→ **What you should do**
Only lines with the string "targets" are wanted. Pull them out of the data.

→ **Extracted material**
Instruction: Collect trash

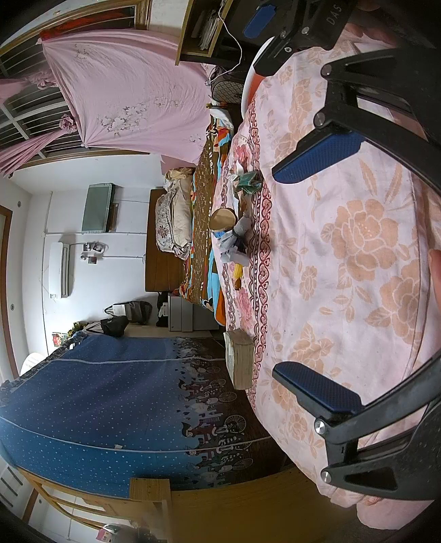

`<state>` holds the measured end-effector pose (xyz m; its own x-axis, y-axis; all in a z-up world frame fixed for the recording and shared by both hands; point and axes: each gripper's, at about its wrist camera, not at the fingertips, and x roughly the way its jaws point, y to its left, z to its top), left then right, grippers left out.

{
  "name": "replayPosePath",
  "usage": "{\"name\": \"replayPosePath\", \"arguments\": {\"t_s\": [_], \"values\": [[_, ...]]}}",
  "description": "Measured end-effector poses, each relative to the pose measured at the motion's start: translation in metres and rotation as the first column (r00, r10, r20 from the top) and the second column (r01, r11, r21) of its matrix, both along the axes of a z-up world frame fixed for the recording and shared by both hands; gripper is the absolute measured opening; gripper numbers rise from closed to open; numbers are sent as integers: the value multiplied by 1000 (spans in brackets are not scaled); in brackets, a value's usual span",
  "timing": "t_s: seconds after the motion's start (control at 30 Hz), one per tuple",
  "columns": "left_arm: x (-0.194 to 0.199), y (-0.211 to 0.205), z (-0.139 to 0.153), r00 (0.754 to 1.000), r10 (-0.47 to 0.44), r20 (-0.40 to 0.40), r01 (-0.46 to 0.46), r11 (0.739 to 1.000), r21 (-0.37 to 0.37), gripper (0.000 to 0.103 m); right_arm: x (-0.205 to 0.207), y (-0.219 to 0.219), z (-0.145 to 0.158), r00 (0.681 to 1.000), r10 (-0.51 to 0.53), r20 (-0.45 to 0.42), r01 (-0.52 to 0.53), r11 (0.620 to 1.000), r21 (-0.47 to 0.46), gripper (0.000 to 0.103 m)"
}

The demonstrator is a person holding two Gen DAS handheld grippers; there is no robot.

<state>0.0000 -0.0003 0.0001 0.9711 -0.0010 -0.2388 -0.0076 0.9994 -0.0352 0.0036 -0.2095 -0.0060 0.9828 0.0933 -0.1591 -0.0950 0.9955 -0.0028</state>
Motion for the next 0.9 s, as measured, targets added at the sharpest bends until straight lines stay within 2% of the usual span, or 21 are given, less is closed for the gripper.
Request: {"name": "replayPosePath", "arguments": {"t_s": [0.9], "values": [[0, 2, 0, 1000, 3, -2, -3, 1000, -1, 91, 2, 4, -2, 1000, 1, -4, -1, 1000, 1, 103]]}}
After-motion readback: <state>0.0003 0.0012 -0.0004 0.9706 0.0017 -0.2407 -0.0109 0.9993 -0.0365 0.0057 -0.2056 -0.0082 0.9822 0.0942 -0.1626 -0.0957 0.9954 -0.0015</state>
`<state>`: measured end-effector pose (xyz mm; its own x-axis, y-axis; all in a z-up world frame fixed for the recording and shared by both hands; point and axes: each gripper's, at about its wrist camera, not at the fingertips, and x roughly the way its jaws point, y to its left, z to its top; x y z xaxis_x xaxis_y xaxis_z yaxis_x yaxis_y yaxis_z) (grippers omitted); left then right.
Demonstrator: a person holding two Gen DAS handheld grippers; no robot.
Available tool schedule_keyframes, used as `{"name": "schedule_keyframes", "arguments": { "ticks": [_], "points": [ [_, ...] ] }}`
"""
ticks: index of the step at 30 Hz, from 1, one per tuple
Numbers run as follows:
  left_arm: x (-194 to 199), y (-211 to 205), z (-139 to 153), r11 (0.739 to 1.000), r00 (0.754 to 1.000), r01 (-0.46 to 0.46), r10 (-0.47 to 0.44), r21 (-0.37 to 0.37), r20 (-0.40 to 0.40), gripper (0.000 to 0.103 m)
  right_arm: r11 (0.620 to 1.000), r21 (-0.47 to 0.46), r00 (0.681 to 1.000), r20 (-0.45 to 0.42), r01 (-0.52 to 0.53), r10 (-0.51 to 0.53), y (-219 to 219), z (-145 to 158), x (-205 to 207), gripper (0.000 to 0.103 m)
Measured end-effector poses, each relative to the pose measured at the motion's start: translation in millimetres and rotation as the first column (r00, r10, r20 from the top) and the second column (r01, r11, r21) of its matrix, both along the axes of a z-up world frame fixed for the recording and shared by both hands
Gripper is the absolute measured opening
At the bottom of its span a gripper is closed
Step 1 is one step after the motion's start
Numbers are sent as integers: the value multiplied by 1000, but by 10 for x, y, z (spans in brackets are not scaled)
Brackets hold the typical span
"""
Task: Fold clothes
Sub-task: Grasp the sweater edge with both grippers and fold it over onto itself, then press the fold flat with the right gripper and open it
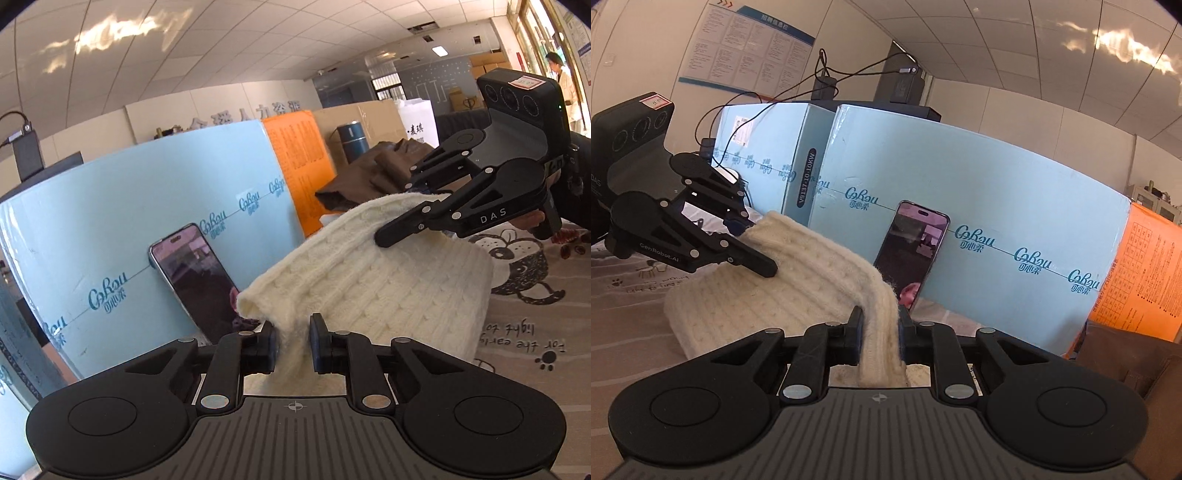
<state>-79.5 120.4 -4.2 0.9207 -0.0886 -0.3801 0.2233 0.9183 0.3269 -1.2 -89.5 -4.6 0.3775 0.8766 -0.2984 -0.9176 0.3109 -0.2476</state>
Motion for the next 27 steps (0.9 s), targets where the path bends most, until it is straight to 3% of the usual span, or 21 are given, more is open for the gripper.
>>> {"name": "schedule_keyframes", "arguments": {
  "ticks": [6, 11, 13, 14, 19, 22, 27],
  "points": [
    [429, 210, -191, 995, 996, -65, 60, -73, -67, 18, 997, -52, 997, -55, 59, -62, 271, -229, 405, 16],
    [526, 353, -233, 974, 989, -134, 118, -184, -93, 29, 996, -54, 990, -110, 77, -83, 290, -336, 525, 16],
    [510, 427, -199, 956, 982, -182, 163, -231, -97, 42, 995, -51, 989, -116, 81, -86, 278, -364, 525, 17],
    [505, 467, -177, 942, 976, -212, 191, -260, -103, 43, 995, -50, 989, -119, 83, -88, 273, -375, 525, 18],
    [307, 592, -119, 853, 941, -336, 287, -400, -178, 61, 995, -35, 986, -139, 93, -96, 246, -363, 553, 21],
    [140, 633, -149, 801, 926, -376, 309, -466, -217, 62, 995, -33, 983, -151, 98, -101, 236, -358, 572, 22],
    [-59, 607, -153, 775, 927, -375, 305, -509, -218, 64, 994, -31, 981, -164, 103, -106, 226, -352, 578, 24]
  ]
}}
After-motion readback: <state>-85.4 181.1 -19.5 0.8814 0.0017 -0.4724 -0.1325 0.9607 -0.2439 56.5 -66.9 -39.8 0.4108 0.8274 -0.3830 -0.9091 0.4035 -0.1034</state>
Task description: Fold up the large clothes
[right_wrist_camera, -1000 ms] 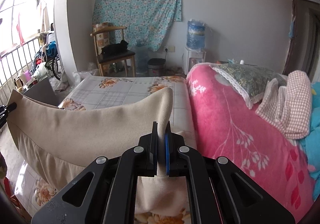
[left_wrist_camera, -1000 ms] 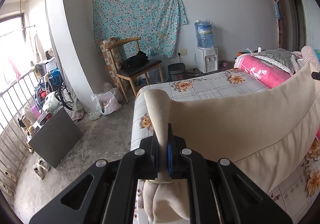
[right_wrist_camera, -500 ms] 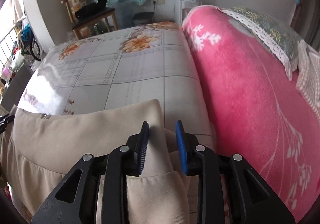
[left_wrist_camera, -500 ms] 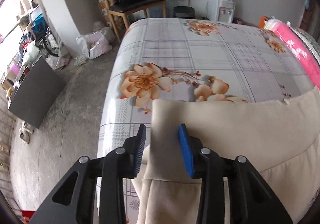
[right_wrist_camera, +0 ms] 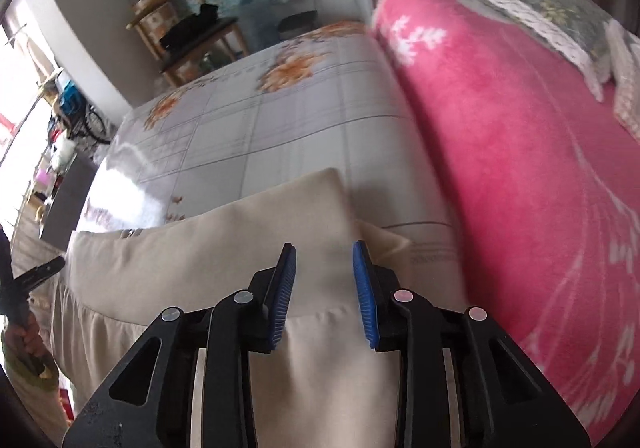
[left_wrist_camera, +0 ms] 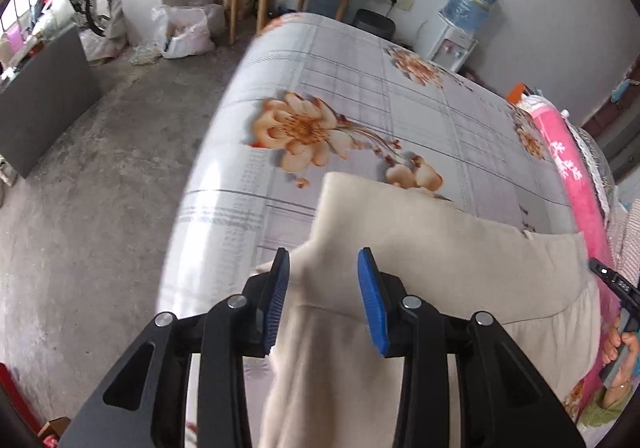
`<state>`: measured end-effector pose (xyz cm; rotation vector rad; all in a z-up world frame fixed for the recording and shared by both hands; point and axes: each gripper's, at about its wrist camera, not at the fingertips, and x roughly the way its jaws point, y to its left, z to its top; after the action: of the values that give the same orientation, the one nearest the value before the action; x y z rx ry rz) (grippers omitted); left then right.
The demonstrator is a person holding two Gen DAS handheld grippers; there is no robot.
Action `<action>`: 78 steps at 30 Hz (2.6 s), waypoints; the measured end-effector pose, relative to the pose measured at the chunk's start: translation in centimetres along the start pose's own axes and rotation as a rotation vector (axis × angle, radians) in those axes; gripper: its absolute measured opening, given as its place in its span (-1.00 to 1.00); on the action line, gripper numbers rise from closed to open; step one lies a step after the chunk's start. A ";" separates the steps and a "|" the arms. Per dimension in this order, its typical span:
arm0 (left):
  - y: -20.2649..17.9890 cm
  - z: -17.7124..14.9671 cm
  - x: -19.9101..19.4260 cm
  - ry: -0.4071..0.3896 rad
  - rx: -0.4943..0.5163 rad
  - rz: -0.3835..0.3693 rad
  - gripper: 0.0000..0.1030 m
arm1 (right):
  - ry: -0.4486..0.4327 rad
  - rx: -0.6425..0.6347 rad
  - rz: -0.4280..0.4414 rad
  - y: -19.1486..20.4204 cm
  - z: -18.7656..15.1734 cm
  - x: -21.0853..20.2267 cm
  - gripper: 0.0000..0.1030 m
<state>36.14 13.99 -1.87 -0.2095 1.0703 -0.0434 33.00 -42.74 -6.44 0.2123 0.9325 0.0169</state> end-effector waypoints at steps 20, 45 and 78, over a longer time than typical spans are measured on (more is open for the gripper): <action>-0.9 -12.3 -7.8 -0.077 0.135 -0.155 -0.25 | -0.060 -0.215 0.047 2.3 -11.8 -10.1 -0.39; -12.6 -24.7 -19.8 -0.333 0.268 0.038 0.89 | -0.206 -0.271 -0.028 12.5 -23.8 -19.9 0.84; -16.0 -25.8 -18.1 -0.194 0.222 0.164 0.89 | -0.217 -0.229 -0.094 14.9 -24.4 -19.6 0.84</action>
<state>5.95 -3.05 4.96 0.0735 0.8783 0.0060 3.02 -25.97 -2.12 -0.0423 0.7168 0.0133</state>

→ **Answer to this exercise**
Motion for the next 0.9 s, as measured, targets added at the sharpest bends until straight lines stay within 2% of the usual span, or 21 are given, less is closed for the gripper.
Motion for the next 27 steps (0.9 s), targets where the path bends most, until it is straight to 3% of the usual span, or 21 are given, more is open for the gripper.

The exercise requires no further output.